# Collected material
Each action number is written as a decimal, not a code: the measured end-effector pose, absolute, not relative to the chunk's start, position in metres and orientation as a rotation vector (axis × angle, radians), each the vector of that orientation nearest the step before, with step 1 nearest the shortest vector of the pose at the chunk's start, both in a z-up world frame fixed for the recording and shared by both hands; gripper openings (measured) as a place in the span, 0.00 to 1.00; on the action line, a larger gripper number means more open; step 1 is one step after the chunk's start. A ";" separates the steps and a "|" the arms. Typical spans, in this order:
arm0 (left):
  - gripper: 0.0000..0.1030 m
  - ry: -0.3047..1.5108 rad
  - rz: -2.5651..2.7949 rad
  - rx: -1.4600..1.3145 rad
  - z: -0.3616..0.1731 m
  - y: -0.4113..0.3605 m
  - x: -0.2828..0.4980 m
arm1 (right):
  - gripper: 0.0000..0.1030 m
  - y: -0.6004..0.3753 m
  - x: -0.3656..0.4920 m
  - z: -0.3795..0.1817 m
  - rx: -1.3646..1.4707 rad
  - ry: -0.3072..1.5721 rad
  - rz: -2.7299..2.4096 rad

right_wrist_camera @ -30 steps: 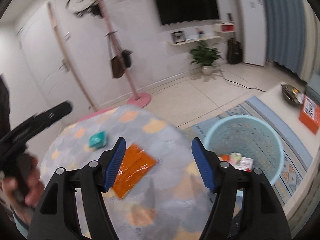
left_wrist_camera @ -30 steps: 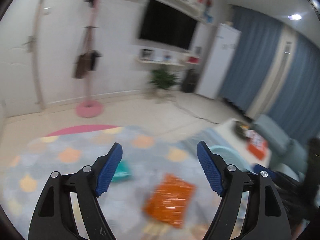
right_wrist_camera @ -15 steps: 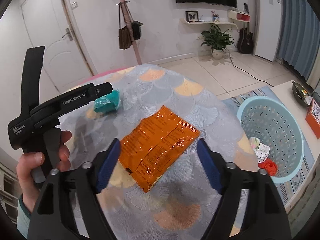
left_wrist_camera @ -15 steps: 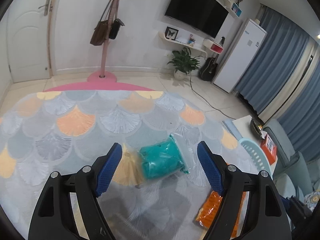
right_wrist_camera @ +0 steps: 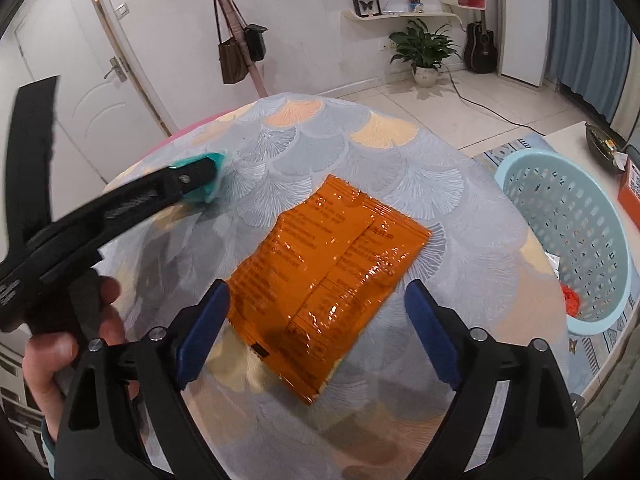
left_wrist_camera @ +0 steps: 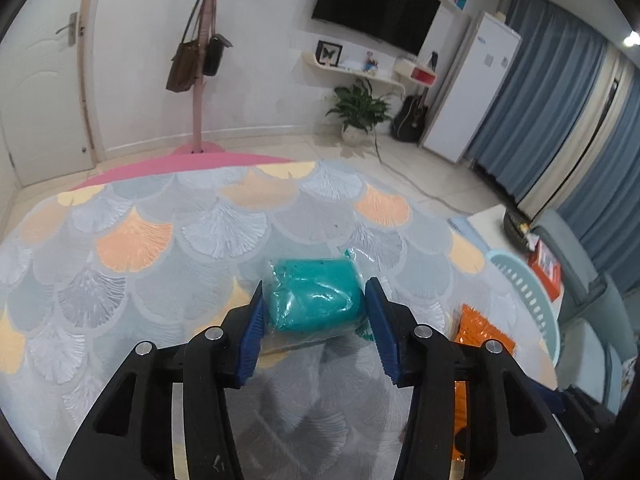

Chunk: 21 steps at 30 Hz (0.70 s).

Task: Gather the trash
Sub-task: 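Grasp the teal packet with the left tool while the right tool grasps the orange snack packet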

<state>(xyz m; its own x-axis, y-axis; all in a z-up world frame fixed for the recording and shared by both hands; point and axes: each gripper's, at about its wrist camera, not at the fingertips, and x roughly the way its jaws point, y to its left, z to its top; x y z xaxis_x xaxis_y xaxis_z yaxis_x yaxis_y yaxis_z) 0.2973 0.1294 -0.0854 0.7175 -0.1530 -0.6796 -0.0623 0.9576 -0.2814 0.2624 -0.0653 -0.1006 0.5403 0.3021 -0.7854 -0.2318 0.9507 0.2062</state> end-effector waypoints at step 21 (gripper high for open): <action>0.45 0.688 0.011 -0.263 -0.071 0.130 0.282 | 0.28 -0.053 0.255 -0.100 -0.019 0.860 0.199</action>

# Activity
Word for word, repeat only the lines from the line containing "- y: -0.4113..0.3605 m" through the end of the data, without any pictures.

# Output of the task
  - y: -0.4113..0.3605 m
  - x: -0.2828..0.4980 m
arm1 (right):
  - gripper: 0.0000..0.1030 m
  - y: -0.6004..0.3753 m
  - x: -0.3656..0.4920 m
  - z: -0.3795..0.1817 m
  - rx: -1.3646..1.4707 rad
  - ry: -0.3072..1.5721 rad
  - rz: -2.7299..2.4096 rad

right_wrist_camera @ -30 steps: 
left_wrist_camera @ -30 steps: 
right_wrist_camera @ -15 steps: 
left_wrist_camera @ -15 steps: 
right_wrist_camera @ +0 steps: 
left_wrist_camera @ +0 steps: 

Chunk: 21 steps at 30 Hz (0.70 s).

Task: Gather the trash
Sub-task: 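Grasp the teal packet with the left tool while the right tool grasps the orange snack packet
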
<state>(xyz m; its own x-axis, y-axis; all in a z-up world frame fixed for the recording and shared by both hands; point and axes: each gripper's, at about its wrist camera, not at the fingertips, and x roughly the way its jaws point, y to its left, z to its top; x y z xaxis_x xaxis_y xaxis_z yaxis_x yaxis_y yaxis_z) 0.2973 0.1294 -0.0854 0.7175 -0.1530 -0.6796 -0.0623 0.9576 -0.2814 0.2624 -0.0653 -0.1006 0.5403 0.3021 -0.7854 -0.2318 0.9507 0.2062</state> end-effector waypoints at step 21 (gripper high for open): <action>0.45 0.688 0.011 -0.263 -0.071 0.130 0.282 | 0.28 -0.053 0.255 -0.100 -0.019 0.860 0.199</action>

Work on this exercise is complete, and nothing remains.